11月末、仕事中、急に胃が痛くなった。おさまるかと思ったが、
夕方になってますます痛みが強くなり、早退させてもらった。
タクシーに乗って、やっとの思いで家に着く。
6時頃、近所の医者で見てもう頃には吐き気もして、
診察まで待つことが出来ず、ベッドで寝かせてもらった。
見るからに頼りなさそうな、「見栄晴」似の医者は、いつもどおり、
「お腹の風邪やね。

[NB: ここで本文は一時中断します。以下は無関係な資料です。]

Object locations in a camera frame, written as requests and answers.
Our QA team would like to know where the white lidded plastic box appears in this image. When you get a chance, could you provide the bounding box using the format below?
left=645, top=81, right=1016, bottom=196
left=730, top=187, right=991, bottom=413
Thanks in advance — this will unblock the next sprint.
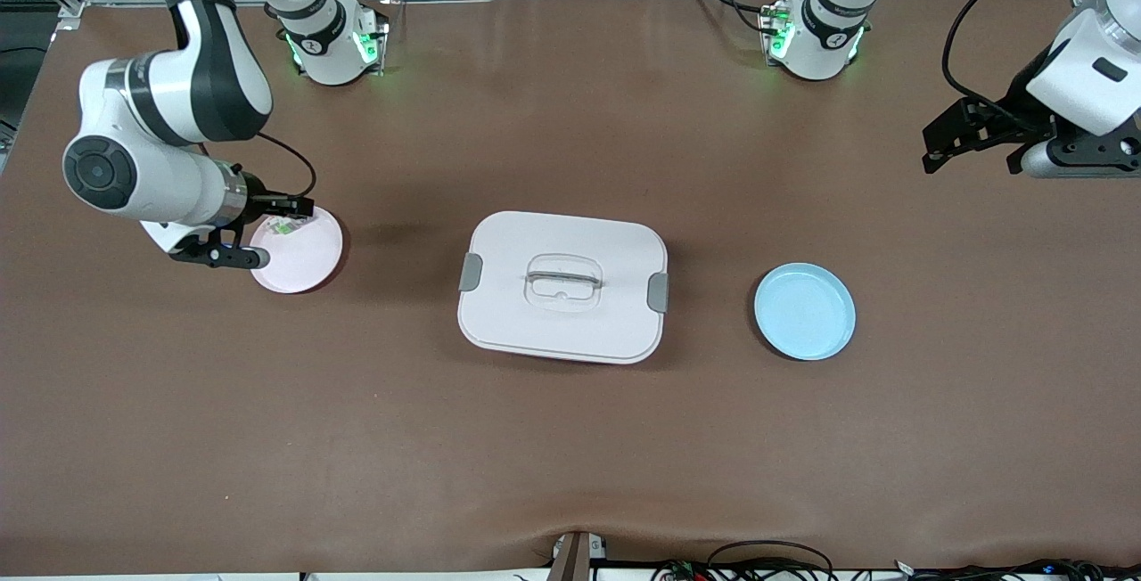
left=457, top=211, right=669, bottom=365

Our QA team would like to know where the pink round plate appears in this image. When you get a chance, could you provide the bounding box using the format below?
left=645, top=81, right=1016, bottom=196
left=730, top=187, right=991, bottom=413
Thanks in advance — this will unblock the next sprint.
left=250, top=207, right=344, bottom=295

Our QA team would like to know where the light blue round plate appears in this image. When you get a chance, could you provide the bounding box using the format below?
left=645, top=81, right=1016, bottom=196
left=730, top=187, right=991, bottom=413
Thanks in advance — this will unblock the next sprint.
left=754, top=262, right=857, bottom=362

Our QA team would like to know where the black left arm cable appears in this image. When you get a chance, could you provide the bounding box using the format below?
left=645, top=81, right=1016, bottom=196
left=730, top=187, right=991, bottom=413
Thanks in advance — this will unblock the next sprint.
left=941, top=0, right=1124, bottom=117

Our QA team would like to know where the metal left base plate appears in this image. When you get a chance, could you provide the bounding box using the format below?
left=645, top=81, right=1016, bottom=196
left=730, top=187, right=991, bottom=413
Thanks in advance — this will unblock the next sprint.
left=758, top=4, right=787, bottom=58

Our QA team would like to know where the clear box lid handle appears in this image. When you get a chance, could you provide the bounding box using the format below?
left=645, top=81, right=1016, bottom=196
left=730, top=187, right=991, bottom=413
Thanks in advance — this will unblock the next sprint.
left=521, top=253, right=605, bottom=310

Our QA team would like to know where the black cable loop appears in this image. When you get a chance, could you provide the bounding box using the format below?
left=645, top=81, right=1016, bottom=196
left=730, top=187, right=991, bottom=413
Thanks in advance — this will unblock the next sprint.
left=709, top=541, right=834, bottom=581

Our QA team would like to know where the black cable bundle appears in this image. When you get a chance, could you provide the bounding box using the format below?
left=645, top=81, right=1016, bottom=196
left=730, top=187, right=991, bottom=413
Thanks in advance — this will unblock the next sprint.
left=651, top=556, right=1141, bottom=581

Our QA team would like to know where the brown grey mounting post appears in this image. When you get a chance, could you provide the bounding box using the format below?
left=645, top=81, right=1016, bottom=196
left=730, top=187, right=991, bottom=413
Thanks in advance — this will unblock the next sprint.
left=546, top=530, right=609, bottom=581

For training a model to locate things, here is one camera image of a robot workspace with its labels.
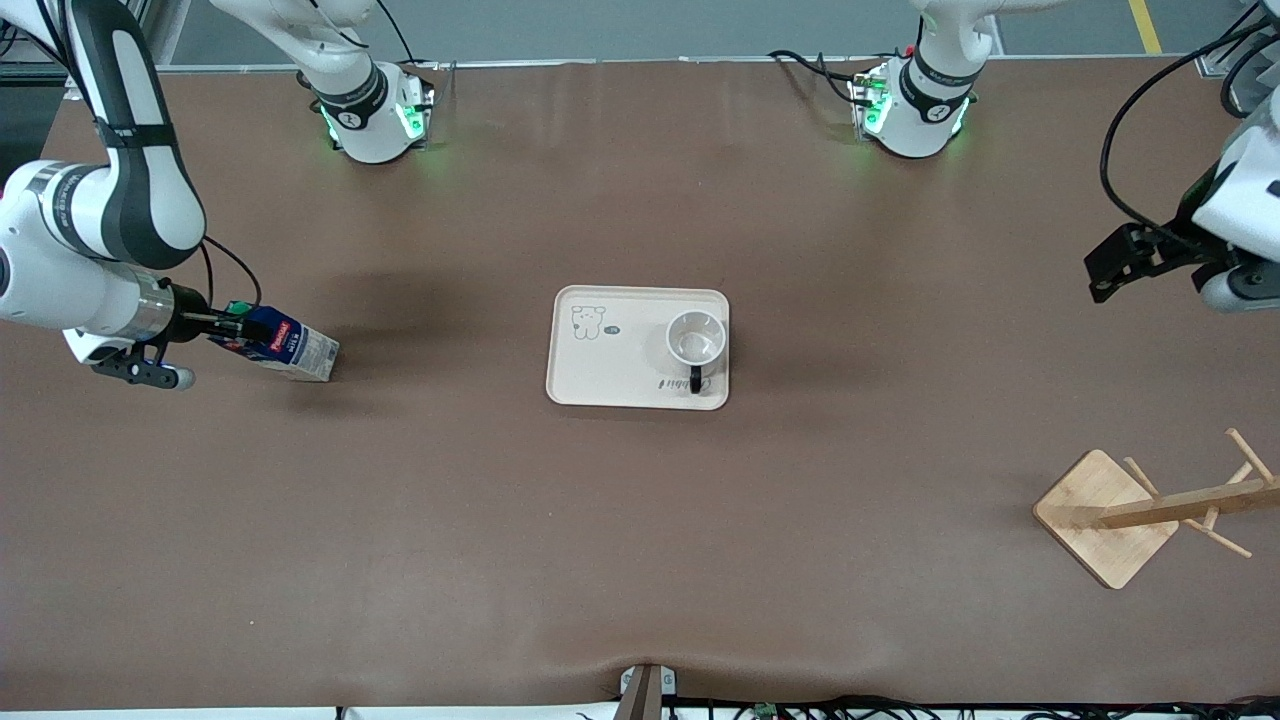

点滴うっとこう」
だいたいそれでおさまるのだが、今回は痛み止めの点滴が効かない。
のんきそうな見栄晴の顔が引きつっている。
「もう少し大きな病院で診てもらおか」
10分ほどして、救急車がやってきた。
徳島の事件の話題で持ちきりだった
待合室のオバチャン達の関心が、一気に私に集まる。
自分たちも具合が悪くて来てるのに、
「救急車到着」の非日常に居合わせたからか、
興奮してる様子が伝わってくる。
なんかえらいことになってきたなぁ。
でもお腹の痛みと吐き気はハンパじゃなかった。
仕事が忙しくなる時期だったので、食べ物も気をつけていたのに……。
父と一緒に救急車には何度か乗ったが、自分では初めて。
もうちょっと元気ならタクシー乗って自分で行くんやけど。
申し訳ないなぁ、と思いつつも、
救急車の中では寝かせてもらえず、揺れまくりで大きな病院に着いた。
病院ではインフルエンザの検査や血液検査をしたが、特に異常なし。
「健康体そのものやね」
と、女医さんはこんな時にミョーな太鼓判を押して、
原因不明の腹痛に首をかしげている。
そうこうしているうちに、ゴローが会社を早退して来てくれた。
息を切らせて心配そうに駆けつけてくれた、と言いたいところだが、
「どーせなんかヘンなもん食ったんだろう」
とでも言いたげに、ビミョーに笑っている。
ホンマに痛いんやって!!
2時間ほどしてようやく痛み止めが効いてきた。
今度ばかりは、ヤツに同情した。